The research was initiated when Paola Scaffidi, Ph.D., a former postdoctoral fellow in the laboratory of CCR Director Tom Misteli, Ph.D., and now a group leader at the Francis Crick Institute in London, sought an explanation for why some tumor cells can spur tumor growth and give rise to new tumors when they are transplanted into animals while other cells from the same tumor cannot.

Using sensitive single-cell analysis methods, including imaging, Scaffidi and her colleagues measured H1.0 in tumor samples from six different types of cancer. In every tumor, they found that levels of the histone varied signifi­cantly among cells. What’s more, glioblastoma and breast cancer samples that had the highest proportion of cells with low levels of H1.0 tended to be aggressive tumors. The team turned to The Cancer Genome Atlas, a resource collaboratively managed by NCI and the National Human Genome Research Institute, for additional genetic, molec­ular and clinical data and determined that low levels of H1.0 also correlated with poorer outcomes in patients with liver cancer, kidney cancer, melanoma and low-grade gliomas.

Histone H1.0 is one of the major proteins that organize DNA into the fibers of genetic material known as chromatin. By influencing how DNA is compacted into chromatin, histones help determine which of a cell’s genes are turned on and which are turned off. Histone H1.0 is usually most abundant in specialized cells with little ability to divide, where most growth-promoting genes are kept safely off. Various extracellular signals can influence how much H1.0 a cell produces, and the researchers speculated that interac­tions with the tumor microenvironment could cause some cancer cells to stop producing this critical protein.

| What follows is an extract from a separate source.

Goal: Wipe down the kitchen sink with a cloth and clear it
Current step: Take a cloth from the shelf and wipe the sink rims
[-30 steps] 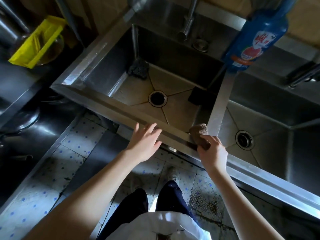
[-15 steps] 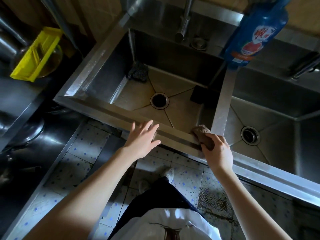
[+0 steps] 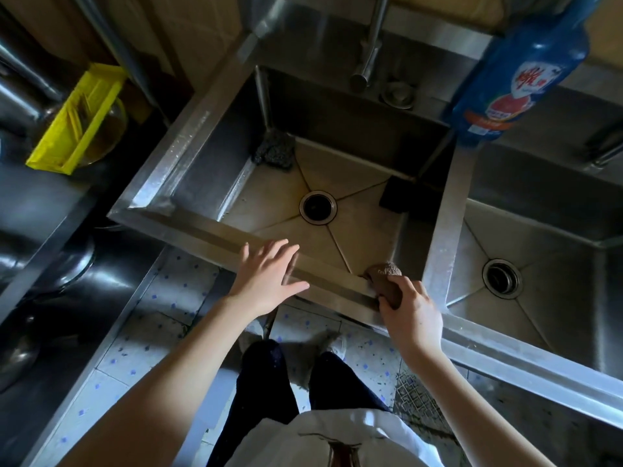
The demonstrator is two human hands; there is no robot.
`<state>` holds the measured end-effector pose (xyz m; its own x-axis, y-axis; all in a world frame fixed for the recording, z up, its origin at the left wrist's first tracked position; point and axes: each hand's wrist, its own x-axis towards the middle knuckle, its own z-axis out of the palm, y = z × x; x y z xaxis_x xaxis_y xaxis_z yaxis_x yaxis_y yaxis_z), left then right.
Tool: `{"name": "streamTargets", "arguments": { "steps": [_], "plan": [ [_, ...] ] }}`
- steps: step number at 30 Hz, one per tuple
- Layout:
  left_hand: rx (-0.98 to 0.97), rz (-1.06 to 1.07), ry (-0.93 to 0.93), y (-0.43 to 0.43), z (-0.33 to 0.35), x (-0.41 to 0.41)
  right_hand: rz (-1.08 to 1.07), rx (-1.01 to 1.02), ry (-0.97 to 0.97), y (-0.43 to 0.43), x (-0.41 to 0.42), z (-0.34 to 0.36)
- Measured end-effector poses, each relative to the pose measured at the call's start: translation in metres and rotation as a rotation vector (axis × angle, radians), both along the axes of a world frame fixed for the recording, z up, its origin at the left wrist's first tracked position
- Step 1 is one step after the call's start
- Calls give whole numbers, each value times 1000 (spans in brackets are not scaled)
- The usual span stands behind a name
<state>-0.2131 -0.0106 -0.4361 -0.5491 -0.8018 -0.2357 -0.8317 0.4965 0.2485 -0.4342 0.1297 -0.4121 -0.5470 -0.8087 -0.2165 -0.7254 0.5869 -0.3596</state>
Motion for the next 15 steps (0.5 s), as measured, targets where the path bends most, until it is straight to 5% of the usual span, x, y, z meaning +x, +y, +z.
{"name": "streamTargets", "arguments": {
  "steps": [15],
  "plan": [
    [35, -102, -35, -94, 9, 88, -6, 43, 25, -83, 112, 4]
  ]
}}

Although the study was initiated in Dr. Misteli’s lab, it was led by Dr. Scaffidi and also included Eran Meshorer, Ph.D., another former NCI postdoctoral fellow in Dr. Misteli’s lab, who is now a professor at the Hebrew University of Jerusalem.

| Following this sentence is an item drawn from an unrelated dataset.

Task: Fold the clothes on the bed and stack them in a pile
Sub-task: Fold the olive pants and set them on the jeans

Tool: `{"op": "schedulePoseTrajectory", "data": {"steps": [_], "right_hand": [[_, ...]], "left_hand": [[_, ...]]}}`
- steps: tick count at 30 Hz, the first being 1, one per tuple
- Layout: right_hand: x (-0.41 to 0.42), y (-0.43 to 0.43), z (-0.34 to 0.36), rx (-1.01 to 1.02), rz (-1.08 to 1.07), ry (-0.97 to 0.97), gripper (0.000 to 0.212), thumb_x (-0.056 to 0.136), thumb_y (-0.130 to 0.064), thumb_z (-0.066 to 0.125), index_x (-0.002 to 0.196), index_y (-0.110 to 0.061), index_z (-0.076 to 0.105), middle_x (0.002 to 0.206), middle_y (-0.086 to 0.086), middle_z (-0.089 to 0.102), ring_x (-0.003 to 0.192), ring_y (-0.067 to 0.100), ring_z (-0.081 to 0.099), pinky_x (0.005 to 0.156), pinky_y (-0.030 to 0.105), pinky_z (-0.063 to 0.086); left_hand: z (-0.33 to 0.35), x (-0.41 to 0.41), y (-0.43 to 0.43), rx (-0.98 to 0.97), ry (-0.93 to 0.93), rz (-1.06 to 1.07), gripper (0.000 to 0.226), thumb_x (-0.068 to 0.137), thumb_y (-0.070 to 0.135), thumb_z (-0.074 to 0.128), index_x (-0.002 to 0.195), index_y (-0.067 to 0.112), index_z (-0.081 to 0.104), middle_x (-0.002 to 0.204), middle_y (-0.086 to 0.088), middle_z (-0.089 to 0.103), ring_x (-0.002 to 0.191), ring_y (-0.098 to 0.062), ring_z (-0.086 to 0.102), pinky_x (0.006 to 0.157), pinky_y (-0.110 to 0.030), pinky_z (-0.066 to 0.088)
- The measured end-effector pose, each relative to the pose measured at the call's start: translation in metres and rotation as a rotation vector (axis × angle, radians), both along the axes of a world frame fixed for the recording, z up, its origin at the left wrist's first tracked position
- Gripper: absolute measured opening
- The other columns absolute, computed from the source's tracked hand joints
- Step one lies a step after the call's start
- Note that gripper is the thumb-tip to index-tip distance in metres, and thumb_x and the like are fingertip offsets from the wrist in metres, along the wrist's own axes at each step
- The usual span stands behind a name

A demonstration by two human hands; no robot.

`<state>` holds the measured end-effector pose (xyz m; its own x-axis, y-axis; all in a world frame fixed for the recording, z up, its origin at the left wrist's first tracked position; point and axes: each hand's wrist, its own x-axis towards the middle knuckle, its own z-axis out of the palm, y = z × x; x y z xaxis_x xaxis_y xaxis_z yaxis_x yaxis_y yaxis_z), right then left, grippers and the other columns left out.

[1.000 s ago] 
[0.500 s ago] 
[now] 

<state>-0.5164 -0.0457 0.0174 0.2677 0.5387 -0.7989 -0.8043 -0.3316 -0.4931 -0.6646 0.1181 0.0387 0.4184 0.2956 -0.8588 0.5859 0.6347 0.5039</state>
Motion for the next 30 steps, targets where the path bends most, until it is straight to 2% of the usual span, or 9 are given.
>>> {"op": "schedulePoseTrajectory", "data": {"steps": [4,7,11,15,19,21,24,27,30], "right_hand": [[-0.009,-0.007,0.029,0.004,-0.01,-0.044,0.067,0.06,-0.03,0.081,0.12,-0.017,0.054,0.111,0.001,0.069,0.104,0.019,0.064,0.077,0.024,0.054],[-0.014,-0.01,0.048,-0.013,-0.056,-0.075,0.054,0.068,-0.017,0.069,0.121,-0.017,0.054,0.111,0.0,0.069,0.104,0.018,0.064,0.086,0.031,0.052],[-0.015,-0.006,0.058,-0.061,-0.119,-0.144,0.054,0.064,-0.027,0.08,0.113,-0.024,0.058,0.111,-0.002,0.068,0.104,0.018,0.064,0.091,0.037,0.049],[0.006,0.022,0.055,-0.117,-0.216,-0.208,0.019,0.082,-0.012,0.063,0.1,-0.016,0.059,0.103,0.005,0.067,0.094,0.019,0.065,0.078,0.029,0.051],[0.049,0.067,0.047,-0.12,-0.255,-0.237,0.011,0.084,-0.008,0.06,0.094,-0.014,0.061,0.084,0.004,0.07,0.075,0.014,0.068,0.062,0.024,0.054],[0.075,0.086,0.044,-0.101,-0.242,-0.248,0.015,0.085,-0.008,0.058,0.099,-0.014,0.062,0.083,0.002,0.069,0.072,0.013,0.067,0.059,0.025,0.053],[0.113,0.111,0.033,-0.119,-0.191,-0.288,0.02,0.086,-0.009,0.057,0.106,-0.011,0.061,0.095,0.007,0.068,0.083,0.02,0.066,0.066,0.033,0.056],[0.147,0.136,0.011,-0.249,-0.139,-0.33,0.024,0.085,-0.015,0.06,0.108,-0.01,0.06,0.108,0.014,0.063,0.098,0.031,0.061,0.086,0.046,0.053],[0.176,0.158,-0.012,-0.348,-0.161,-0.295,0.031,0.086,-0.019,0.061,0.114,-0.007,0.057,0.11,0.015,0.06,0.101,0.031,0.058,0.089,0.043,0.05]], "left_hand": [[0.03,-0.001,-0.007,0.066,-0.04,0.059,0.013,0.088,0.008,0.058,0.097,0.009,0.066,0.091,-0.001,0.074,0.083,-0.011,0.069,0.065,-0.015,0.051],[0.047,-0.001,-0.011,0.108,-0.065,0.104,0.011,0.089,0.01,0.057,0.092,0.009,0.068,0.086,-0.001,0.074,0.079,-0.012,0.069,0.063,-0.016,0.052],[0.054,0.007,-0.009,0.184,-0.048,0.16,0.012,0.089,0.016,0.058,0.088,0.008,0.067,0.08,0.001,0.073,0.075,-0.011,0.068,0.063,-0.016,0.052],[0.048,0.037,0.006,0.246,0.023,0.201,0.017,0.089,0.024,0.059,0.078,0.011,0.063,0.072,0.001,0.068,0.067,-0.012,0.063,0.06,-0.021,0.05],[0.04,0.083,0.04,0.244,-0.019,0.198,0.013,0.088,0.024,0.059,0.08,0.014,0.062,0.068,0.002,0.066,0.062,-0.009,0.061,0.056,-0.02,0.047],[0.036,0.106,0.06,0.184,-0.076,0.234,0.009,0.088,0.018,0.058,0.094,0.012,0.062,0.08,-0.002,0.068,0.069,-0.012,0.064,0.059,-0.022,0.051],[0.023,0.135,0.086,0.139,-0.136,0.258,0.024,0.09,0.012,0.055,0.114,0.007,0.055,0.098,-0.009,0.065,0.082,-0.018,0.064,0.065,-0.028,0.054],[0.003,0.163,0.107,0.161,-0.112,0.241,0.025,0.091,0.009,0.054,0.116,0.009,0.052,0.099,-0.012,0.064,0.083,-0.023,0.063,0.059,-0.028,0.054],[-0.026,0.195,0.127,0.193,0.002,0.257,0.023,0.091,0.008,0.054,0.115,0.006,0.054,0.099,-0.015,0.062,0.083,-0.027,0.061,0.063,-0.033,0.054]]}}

How then does a chromatin protein affect the tumor poten­tial of individual cells? A hint comes from the finding that when tumor cells stop producing H1.0 histones, chromatin structure is altered and growth-promoting genes become reactivated. As a result, these cells regain the ability to self‐renew. Supporting this idea, Scaffidi and colleagues also noted that histone H1.0 is consistently low in cancer stem cells, which have an unlimited potential to divide.

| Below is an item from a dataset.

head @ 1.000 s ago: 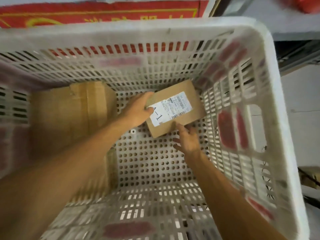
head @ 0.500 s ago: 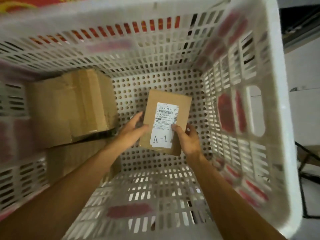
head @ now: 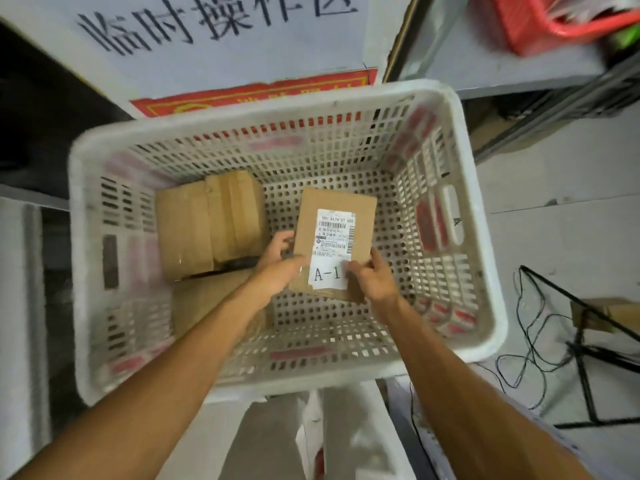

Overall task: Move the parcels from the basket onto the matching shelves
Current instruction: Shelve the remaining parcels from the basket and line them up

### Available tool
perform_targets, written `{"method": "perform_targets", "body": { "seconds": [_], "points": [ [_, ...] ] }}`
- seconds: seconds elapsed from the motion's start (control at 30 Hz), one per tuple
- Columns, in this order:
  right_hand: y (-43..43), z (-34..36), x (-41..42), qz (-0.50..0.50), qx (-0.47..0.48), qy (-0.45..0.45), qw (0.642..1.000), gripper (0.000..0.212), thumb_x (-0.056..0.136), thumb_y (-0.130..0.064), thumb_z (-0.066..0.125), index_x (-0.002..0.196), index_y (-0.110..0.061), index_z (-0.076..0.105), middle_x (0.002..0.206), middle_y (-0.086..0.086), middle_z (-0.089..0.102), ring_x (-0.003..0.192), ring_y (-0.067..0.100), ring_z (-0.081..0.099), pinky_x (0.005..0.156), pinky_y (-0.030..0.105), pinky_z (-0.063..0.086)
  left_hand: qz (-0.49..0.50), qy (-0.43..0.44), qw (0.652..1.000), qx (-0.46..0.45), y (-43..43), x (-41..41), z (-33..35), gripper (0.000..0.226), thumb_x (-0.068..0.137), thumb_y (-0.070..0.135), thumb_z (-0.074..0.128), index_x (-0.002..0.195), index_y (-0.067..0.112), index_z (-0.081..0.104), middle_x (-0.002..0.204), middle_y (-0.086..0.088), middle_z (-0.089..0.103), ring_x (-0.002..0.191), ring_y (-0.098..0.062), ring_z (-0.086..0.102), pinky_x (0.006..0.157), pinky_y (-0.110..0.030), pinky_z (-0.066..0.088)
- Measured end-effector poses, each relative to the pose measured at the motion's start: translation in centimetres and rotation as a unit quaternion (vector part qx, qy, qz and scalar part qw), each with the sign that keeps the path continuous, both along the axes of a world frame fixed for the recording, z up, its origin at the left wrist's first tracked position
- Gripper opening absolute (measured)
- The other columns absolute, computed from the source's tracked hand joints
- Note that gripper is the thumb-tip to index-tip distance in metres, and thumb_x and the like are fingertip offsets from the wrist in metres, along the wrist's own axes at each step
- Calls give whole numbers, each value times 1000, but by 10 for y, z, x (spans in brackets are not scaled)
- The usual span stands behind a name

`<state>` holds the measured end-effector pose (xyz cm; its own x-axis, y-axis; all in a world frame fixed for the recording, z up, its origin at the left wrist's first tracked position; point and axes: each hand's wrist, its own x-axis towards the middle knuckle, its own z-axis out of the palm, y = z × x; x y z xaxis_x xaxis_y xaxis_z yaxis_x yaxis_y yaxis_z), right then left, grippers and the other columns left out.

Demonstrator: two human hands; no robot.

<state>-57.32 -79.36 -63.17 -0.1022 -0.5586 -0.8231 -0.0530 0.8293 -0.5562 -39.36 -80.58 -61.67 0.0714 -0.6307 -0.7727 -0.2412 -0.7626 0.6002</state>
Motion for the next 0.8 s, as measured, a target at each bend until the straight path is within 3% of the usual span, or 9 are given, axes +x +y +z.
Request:
{"method": "perform_targets", "body": {
  "seconds": [0.07,0.17,0.27,0.4,0.5,0.63,0.7,0.8],
  "points": [
    [2,26,5,-6,-19,-8,1000,54,87,-5,67,136,-8,44,122,10,63,98,22,63,81,33,56,2,11,1000,-16,2,11,24,41,85,18,66,116,34,44,103,15,54,89,-1,54,60,-20,41],
    [11,71,17,16,-45,-5,999,51,87,-5,65,135,-8,47,112,10,65,87,19,63,75,31,56,11,38,999,-20,12,30,62,39,86,17,64,118,28,45,102,9,57,88,-7,57,63,-28,43],
    [27,118,32,45,-86,11,995,42,87,-4,64,128,-5,54,102,8,66,79,16,62,59,22,50,-4,47,998,-29,29,51,105,42,86,17,66,121,25,45,101,8,59,90,-11,58,69,-31,48],
    [54,182,67,97,-175,39,979,36,88,-7,60,124,-12,57,94,1,68,84,17,66,77,31,56,3,47,994,-95,59,85,160,55,86,14,67,133,21,39,114,2,57,89,-10,55,62,-27,41],
    [70,226,102,111,-237,27,965,39,88,-7,61,127,-12,54,96,4,69,91,21,68,87,36,56,22,18,985,-168,78,117,197,71,84,15,68,143,28,31,119,8,53,83,-3,56,56,-22,41],
    [78,282,146,153,-313,6,937,37,90,-8,59,126,-13,53,99,9,70,92,24,69,88,39,56,43,11,969,-244,94,164,248,53,86,15,65,132,32,45,105,8,67,65,4,66,47,-16,48],
    [77,308,167,173,-350,-6,921,36,92,-8,58,126,-14,52,100,12,68,94,29,68,83,39,58,47,-3,958,-283,105,186,276,51,88,16,63,134,30,45,106,4,68,75,-2,68,56,-20,51],
    [74,340,201,209,-402,-23,891,36,92,-13,59,128,-14,53,106,14,65,93,29,68,83,42,58,63,-62,933,-348,129,219,317,67,90,18,62,147,33,29,126,5,56,107,-11,57,76,-22,48]
  ]
}}
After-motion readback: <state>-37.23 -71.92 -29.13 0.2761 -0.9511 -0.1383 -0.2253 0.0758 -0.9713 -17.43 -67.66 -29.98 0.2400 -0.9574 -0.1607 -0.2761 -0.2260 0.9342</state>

Encouragingly, the effects of H1.0 loss appear to be revers­ible. The researchers found that they could drive tumor cells to differentiate and lose their proliferative poten­tial by restoring H1.0 production. The findings, reported in Science, suggest that it may be possible to stop tumor growth clinically with interventions that modify H1.0 levels or otherwise alter the chromatin landscape of tumor cells.

Reference

Torres CM, et al. Science. 2016 Sep 30;353(6307).